Antes, el general León nunca jugaba a la guerra psicológica cuando dirigía tropas, simplemente se lanzaba al ataque, de todos modos, pocos dragones podían resistirse a el.
¿Y por qué ahora puede manipular tan bien los corazones de las personas?
Por favor, ¿crees que el general León fue capturado en vano durante estos dos años? También aprendió mucho de esa dragona.
Víctor guardó silencio por un momento, luego soltó una risa nerviosa: «Sí… sí… tienes razón, León. ¿Pero qué pasa con Martin? Para sacarme como este gran pez, usaste a Martin como cebo. Cuando su padre descubra que su hijo está muerto, y casualmente tú regreses al imperio, ¿adivina qué pensará?»
León resopló con desprecio: «Víctor, ¿es esta la última forma que se te ocurre para hacerme fracasar?»
«Qué…»
«Como compañeros de armas que una vez lucharon juntos a vida o muerte, deberías saber que Rebecca tiene una afición por las armas, ¿verdad?»
León tomó la pistola de hace un momento y la sostuvo ante los ojos de Victor mientras la examinaba.
«Desmontar el arma, volver a montarla, desmontarla de nuevo, volver a montarla, una y otra vez.
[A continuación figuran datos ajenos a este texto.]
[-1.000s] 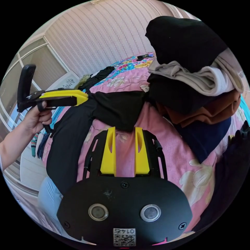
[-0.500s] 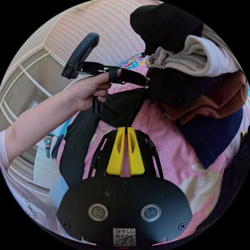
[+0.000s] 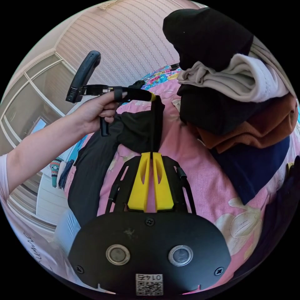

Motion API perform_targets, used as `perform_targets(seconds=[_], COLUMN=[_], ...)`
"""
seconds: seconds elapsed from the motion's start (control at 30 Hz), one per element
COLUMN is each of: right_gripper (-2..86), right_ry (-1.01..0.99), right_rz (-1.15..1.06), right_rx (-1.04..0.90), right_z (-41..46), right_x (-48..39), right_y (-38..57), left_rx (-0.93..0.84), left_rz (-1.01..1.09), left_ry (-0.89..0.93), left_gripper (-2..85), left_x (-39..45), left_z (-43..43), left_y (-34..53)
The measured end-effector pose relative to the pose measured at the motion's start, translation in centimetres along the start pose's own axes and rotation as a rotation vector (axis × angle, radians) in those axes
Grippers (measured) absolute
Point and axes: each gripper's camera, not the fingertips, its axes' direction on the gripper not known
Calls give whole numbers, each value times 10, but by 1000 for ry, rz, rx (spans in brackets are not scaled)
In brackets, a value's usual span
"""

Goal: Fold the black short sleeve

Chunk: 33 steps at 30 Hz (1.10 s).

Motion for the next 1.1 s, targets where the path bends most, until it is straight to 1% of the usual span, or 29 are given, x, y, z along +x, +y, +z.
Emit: perform_targets(seconds=[0.13, 0.2, 0.3, 0.43, 0.57, 0.63, 0.77, 0.9, 0.97, 1.03, 1.1], right_gripper=[5, 5, 5, 5, 7, 8, 14, 36, 51, 55, 57], right_ry=[-29, -65, -170, -231, -265, -269, -202, -189, -189, -167, -93], right_rz=[-104, -160, -211, -291, -370, -389, -449, -458, -467, -482, -486], right_rx=[88, 113, 77, 56, -38, -90, -249, -381, -401, -393, -342], right_z=[-7, -6, 7, 28, 66, 84, 133, 161, 163, 160, 153], right_x=[-19, -39, -74, -128, -184, -202, -232, -239, -238, -236, -226], right_y=[-6, -15, -29, -40, -44, -42, -35, -31, -34, -41, -57], left_rx=[55, 79, 129, 168, 179, 169, 95, 51, 27, 15, -41], left_rz=[5, -29, -103, -202, -346, -405, -531, -584, -582, -554, -499], left_ry=[-21, -20, -35, -54, -18, -12, 24, 60, 70, 37, -27], left_gripper=[-10, -10, -10, -10, -10, -10, -9, -6, 1, 13, 25], left_x=[-30, -57, -93, -139, -190, -209, -245, -263, -270, -279, -296], left_z=[-40, -64, -94, -123, -138, -135, -106, -86, -85, -91, -102], left_y=[30, 53, 86, 130, 196, 224, 279, 316, 326, 332, 332])
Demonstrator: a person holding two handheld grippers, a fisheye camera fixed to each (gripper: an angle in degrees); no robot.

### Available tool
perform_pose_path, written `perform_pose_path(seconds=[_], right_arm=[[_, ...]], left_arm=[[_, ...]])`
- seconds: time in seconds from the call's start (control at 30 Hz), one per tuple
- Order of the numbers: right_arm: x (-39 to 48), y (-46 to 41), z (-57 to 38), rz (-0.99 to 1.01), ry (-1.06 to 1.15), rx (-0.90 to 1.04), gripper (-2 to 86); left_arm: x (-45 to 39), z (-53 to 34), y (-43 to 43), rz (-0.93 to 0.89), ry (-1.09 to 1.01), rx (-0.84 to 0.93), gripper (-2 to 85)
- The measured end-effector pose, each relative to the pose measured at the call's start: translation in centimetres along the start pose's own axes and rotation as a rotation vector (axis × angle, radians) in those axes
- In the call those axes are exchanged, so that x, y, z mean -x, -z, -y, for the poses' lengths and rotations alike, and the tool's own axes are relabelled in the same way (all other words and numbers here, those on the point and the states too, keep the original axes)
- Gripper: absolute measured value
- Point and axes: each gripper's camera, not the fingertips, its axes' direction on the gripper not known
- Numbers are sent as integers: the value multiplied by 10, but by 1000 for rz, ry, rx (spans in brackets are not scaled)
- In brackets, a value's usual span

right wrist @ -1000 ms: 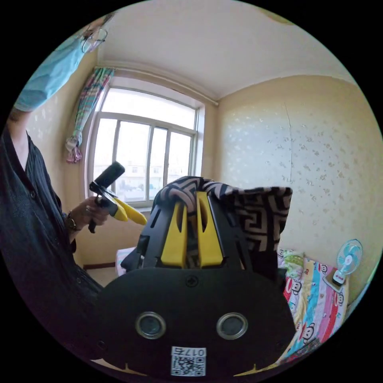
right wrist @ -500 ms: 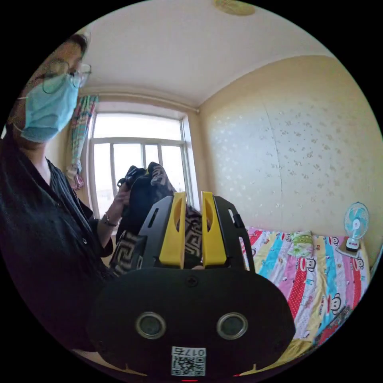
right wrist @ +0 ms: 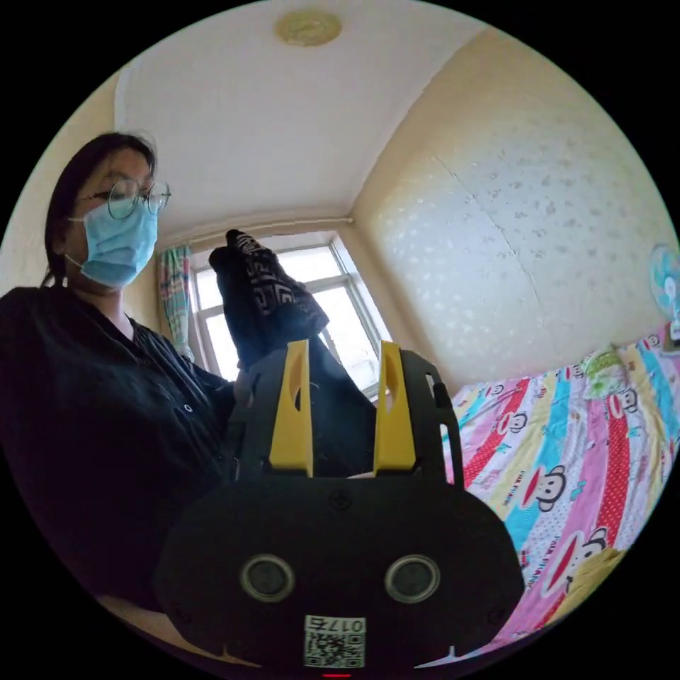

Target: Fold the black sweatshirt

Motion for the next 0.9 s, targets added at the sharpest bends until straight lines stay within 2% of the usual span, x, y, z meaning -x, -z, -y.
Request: perform_pose_path(seconds=[0.17,0.27,0.37,0.43,0.5,0.57,0.6,0.67,0.73,0.8,0.9], right_arm=[[-55,-6,-12,145,-224,120,228],[-74,-10,-17,235,-269,140,219],[-86,-12,-10,532,-275,242,83],[-94,6,1,635,-293,169,46],[-93,62,20,642,-220,-212,35],[-81,96,39,621,-133,-415,31],[-65,109,59,600,-31,-427,28],[-35,116,89,512,90,-388,25],[-1,111,114,420,204,-344,22],[43,91,141,284,342,-246,21],[86,70,168,266,513,-160,19]], left_arm=[[34,0,-28,-27,105,85,-6],[45,0,-37,9,152,142,-6],[43,0,-30,82,172,144,-5],[30,-2,-17,131,145,124,-4],[12,-9,2,189,137,111,-2],[-6,-28,34,445,244,138,3],[-11,-35,44,553,276,133,4],[-30,-66,81,967,371,26,7],[-32,-90,99,1108,438,-56,21],[-17,-110,103,1122,513,-29,53],[29,-132,87,1062,641,117,110]])
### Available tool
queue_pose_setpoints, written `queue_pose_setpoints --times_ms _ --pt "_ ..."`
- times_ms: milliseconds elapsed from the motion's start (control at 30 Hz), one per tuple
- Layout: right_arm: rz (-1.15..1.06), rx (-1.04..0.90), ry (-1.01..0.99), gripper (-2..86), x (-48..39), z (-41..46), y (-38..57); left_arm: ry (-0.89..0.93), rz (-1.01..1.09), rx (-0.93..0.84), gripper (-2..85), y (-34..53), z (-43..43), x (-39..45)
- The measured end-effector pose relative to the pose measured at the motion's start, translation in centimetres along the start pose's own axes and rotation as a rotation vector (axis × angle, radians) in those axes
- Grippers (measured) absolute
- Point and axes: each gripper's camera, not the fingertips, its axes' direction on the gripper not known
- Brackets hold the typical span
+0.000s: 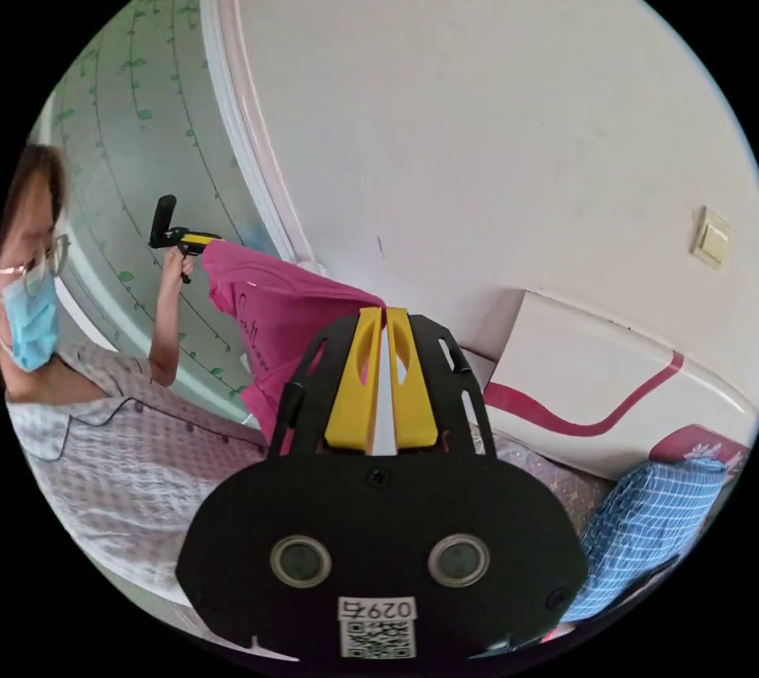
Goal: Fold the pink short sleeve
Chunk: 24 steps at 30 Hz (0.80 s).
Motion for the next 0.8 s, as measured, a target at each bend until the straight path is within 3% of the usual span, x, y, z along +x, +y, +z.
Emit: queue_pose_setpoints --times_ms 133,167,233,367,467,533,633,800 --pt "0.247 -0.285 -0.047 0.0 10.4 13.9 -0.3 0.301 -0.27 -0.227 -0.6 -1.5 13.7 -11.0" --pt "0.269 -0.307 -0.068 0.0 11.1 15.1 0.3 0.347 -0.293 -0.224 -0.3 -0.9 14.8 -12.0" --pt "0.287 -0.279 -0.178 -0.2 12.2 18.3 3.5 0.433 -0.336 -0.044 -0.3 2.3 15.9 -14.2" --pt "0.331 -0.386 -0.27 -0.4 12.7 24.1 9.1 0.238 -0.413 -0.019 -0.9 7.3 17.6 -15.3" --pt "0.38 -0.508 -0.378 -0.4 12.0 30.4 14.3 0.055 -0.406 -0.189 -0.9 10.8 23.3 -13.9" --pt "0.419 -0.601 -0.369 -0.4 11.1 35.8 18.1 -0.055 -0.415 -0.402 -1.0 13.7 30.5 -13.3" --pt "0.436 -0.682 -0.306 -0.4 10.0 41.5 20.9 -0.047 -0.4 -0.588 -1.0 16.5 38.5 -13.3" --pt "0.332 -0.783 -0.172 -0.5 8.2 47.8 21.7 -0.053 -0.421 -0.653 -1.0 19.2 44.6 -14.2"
Podía pasar toda la noche jugando tranquilamente así. Y para hacerlo más divertido, normalmente añadía una bala. Pero esta bala… era una bala de fogueo para practicar.»
«Una bala de fogueo…»
«Sí, una bala de fogueo que no mata a nadie.»
León se levantó lentamente. En ese momento, Rebecca entró por la puerta, ayudando a Martin, que había «resucitado».
Martin se agarraba el pecho con expresión grave. «Capitán… las balas de fogueo no matan, pero duelen… Creo que me rompí al menos dos costillas.»
«Sé un hombre, aguanta. Mira a Víctor, le rompí la nariz y no dijo ni una palabra”, argumentó León.
Rebecca ayudó a Martin a llegar a la mesa y, con expresión severa, caminó detrás de León, sacó otra pistola de su cinturón y se la entregó.
León amartilló la pistola, apuntándola entre las cejas de Victor.
“¿Tienes más información sobre el Imperio?”
La muerte era inminente, el olor a pólvora del cañón le llenó las fosas nasales, Víctor perdió el último resquicio de cordura que le quedaba.
“¡No me mates, Leon…! ¡No me mates! Me equivoqué, sé que me equivoqué, sé que no debería haber arriesgado mi vida por el Imperio… Por favor, perdóname, ¿de acuerdo? ¡Por favor, León!”
Parecía que no se le podía sacar nada más.
«Víctor, tú no sabes que te equivocaste. Solo sabes que estás a punto de morir.”
¡Bang! —
Se oyó un disparo y todo quedó en silencio.